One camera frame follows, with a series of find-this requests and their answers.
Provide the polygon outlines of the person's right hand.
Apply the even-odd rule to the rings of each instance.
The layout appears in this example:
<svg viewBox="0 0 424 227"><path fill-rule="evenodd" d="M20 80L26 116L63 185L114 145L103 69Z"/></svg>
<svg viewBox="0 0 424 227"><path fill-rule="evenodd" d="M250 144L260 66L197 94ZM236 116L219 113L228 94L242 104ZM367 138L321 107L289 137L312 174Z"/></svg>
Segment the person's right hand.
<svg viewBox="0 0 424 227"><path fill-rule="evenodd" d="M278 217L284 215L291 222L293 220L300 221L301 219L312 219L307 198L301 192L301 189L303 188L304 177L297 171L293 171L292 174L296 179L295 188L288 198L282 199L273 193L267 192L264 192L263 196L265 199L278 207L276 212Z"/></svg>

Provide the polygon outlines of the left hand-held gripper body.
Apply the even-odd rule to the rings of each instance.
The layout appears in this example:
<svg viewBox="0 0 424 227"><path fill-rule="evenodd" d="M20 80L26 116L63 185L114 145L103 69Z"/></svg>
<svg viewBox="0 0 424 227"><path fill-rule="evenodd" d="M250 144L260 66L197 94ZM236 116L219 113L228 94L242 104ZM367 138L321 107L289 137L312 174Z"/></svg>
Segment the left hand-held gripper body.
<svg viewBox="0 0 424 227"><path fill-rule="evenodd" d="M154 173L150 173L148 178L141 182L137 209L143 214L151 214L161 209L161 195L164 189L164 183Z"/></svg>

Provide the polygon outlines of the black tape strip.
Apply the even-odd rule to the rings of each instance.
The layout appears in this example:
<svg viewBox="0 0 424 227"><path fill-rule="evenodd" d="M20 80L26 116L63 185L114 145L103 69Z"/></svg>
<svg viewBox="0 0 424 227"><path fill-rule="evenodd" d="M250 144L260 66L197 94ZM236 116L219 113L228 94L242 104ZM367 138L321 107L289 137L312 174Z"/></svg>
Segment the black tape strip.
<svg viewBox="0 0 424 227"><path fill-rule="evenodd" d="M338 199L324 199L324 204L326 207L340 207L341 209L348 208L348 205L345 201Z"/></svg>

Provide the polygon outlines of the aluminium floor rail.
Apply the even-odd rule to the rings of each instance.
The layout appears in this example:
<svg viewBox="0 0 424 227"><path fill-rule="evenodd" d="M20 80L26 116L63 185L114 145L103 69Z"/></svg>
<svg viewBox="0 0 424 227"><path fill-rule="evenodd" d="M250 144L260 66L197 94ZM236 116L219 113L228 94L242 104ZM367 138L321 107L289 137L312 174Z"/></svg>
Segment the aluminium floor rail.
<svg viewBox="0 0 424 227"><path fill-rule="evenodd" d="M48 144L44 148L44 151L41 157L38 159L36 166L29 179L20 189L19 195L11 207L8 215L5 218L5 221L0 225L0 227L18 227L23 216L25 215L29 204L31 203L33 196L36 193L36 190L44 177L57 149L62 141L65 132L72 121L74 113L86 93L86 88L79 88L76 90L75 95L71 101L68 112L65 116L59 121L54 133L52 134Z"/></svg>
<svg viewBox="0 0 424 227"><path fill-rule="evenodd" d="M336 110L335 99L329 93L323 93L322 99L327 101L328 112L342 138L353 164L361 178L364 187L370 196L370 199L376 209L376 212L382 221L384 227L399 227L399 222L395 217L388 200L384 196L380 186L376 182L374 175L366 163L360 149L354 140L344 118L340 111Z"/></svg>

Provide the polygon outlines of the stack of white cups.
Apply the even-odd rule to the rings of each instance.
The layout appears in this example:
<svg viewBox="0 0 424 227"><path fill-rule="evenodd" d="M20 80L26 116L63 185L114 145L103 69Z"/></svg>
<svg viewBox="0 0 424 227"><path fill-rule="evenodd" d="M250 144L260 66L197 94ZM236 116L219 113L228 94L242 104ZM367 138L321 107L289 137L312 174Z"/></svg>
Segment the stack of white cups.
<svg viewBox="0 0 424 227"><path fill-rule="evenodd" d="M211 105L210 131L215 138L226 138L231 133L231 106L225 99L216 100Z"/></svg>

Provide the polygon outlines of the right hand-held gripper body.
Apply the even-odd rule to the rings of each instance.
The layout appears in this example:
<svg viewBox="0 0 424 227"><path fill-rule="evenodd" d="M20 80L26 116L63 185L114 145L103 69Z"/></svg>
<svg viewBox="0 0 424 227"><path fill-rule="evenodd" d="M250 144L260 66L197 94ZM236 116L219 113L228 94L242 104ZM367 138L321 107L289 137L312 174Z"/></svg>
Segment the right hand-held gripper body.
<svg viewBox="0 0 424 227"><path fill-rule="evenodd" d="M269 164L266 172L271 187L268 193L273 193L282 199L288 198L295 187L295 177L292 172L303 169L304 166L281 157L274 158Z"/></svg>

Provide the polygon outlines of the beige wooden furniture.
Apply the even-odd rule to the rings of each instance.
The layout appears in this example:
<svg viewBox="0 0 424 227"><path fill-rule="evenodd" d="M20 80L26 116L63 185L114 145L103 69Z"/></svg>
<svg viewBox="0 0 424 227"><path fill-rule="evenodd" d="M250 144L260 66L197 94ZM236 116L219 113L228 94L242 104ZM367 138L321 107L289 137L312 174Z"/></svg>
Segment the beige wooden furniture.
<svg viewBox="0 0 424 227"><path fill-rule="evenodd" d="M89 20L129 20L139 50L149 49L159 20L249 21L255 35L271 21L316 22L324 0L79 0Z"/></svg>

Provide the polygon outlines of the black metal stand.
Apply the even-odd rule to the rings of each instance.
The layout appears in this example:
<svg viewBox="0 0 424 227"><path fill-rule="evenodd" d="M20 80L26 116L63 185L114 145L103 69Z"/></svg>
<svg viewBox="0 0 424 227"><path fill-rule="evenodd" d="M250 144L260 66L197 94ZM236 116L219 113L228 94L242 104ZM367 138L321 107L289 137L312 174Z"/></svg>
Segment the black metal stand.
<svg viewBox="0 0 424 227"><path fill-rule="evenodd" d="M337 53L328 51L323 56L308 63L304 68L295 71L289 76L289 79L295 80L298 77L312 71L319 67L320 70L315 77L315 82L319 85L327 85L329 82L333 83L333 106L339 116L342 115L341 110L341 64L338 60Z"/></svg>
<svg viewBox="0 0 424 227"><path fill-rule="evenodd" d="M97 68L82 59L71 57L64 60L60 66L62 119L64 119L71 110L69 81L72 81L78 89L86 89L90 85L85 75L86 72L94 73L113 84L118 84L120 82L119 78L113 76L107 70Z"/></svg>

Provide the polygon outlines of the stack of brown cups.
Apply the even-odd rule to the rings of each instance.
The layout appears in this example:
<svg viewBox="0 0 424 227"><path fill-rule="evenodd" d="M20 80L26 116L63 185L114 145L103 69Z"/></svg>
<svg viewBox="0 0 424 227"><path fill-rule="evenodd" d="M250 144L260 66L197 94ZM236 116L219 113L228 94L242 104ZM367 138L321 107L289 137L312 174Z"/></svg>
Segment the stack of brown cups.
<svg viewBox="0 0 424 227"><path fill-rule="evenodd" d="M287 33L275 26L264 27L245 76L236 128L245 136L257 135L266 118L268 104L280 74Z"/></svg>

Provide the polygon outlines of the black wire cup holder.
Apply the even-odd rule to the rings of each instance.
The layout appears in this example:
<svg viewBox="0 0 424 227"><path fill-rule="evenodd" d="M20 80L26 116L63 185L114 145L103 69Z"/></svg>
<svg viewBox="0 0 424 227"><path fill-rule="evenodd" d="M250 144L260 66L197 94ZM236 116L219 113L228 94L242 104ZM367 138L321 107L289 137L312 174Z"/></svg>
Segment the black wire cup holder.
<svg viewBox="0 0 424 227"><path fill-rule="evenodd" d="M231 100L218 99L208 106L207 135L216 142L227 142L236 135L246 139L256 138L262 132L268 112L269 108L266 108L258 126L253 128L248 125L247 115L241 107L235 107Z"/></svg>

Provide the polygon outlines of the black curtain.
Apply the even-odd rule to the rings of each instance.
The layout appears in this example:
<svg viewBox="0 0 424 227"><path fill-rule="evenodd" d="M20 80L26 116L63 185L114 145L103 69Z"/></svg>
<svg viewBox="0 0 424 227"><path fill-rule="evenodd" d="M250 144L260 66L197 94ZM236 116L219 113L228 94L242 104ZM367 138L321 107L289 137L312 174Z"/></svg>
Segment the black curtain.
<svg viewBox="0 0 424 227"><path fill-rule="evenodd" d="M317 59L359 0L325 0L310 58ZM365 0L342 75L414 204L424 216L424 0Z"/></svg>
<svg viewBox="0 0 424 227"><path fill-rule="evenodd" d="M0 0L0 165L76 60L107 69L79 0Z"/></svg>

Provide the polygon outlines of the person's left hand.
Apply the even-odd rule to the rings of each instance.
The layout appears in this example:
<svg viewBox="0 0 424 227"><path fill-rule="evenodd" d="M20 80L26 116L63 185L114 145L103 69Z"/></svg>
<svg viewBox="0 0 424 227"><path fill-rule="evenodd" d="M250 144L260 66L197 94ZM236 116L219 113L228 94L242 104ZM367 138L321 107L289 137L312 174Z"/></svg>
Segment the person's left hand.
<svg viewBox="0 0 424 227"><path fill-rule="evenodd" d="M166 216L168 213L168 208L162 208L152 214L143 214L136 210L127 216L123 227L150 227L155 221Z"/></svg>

···

• [Your assignment] From the listing above, collect every line that mentions the word "polygon".

• [Response below]
Provide the polygon outlines of the person's right hand.
Provide the polygon outlines of the left hand-held gripper body.
Provide the polygon outlines of the black tape strip.
Provide the polygon outlines of the aluminium floor rail.
Provide the polygon outlines of the stack of white cups.
Provide the polygon outlines of the right hand-held gripper body.
Provide the polygon outlines of the beige wooden furniture.
Provide the polygon outlines of the black metal stand.
Provide the polygon outlines of the stack of brown cups.
Provide the polygon outlines of the black wire cup holder.
Provide the polygon outlines of the black curtain.
Provide the polygon outlines of the person's left hand.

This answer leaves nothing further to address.